> [WHAT IS BEING ASKED] Nothing but the lines from the one containing "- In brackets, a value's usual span" to the end of the material should be returned, each exactly as written.

> [COLLECTED DATA]

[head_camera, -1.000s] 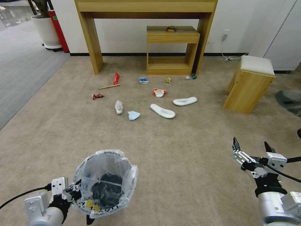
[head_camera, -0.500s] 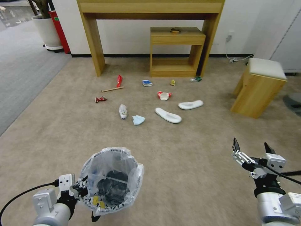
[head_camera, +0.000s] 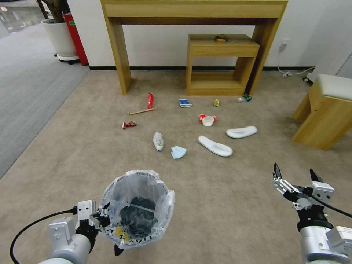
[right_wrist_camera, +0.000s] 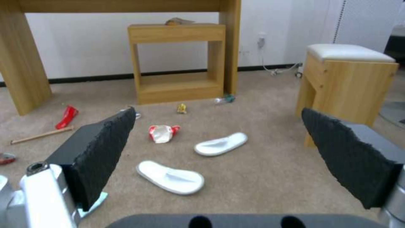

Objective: Pick up the trash bin and place the garbage on the floor into it.

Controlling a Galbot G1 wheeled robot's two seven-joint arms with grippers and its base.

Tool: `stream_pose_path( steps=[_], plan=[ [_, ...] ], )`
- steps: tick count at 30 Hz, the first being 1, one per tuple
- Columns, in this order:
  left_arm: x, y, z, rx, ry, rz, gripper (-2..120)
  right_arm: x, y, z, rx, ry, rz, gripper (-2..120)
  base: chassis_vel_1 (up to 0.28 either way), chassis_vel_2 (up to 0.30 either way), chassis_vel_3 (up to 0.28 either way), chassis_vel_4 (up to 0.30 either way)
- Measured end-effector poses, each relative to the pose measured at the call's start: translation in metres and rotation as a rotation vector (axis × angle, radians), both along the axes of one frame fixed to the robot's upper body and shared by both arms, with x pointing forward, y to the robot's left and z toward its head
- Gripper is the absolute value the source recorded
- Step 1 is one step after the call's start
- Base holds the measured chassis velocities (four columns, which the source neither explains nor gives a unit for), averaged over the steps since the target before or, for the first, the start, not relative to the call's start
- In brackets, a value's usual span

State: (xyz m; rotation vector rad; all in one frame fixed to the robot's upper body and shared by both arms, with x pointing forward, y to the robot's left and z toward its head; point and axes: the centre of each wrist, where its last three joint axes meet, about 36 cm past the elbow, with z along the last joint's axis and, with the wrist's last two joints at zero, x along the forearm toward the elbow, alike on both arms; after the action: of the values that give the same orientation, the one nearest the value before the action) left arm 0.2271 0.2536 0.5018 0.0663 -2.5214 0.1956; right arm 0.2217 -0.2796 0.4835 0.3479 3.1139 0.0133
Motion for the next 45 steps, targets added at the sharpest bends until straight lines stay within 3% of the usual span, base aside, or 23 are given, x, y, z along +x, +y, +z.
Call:
stream_pose_path(
  steps=[45],
  plan=[
    [0.004,0.006,-0.018,-0.001,0.049,0.051,0,0.001,-0.001,-0.016,-0.021,0.033,0.006,100,-0.083,0.262,0.081,-0.264]
  ],
)
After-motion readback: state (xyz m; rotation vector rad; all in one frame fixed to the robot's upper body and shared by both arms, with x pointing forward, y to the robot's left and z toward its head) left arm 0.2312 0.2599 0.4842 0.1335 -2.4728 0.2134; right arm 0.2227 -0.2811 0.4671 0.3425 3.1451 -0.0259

> [EXPECTED ANSWER]
- In brackets, a value's usual span

State: (xyz m; rotation vector rad; all in one frame fixed to the robot's upper body and shared by both arms, with x pointing forward, y to the robot's left and z toward its head; point and axes: the centre of each wrist, where its last three joint axes meet, about 36 cm past the elbow, with z along the last joint's axis and, with the wrist's last two joints at zero, x along the forearm toward the elbow, alike on both arms; after the action: of the values that give the same orientation, the one nearest the value before the action) left arm 0.2271 0.2536 0.5018 0.0663 -2.5214 0.1956; right arm 0.2217 -0.2796 0.4835 0.3479 3.1139 0.0133
Motion for the next 45 steps, targets added at the sharpest bends until straight lines stay within 3% of the usual span, base aside, or 23 are given, x, y, z along +x, +y, +z.
Call:
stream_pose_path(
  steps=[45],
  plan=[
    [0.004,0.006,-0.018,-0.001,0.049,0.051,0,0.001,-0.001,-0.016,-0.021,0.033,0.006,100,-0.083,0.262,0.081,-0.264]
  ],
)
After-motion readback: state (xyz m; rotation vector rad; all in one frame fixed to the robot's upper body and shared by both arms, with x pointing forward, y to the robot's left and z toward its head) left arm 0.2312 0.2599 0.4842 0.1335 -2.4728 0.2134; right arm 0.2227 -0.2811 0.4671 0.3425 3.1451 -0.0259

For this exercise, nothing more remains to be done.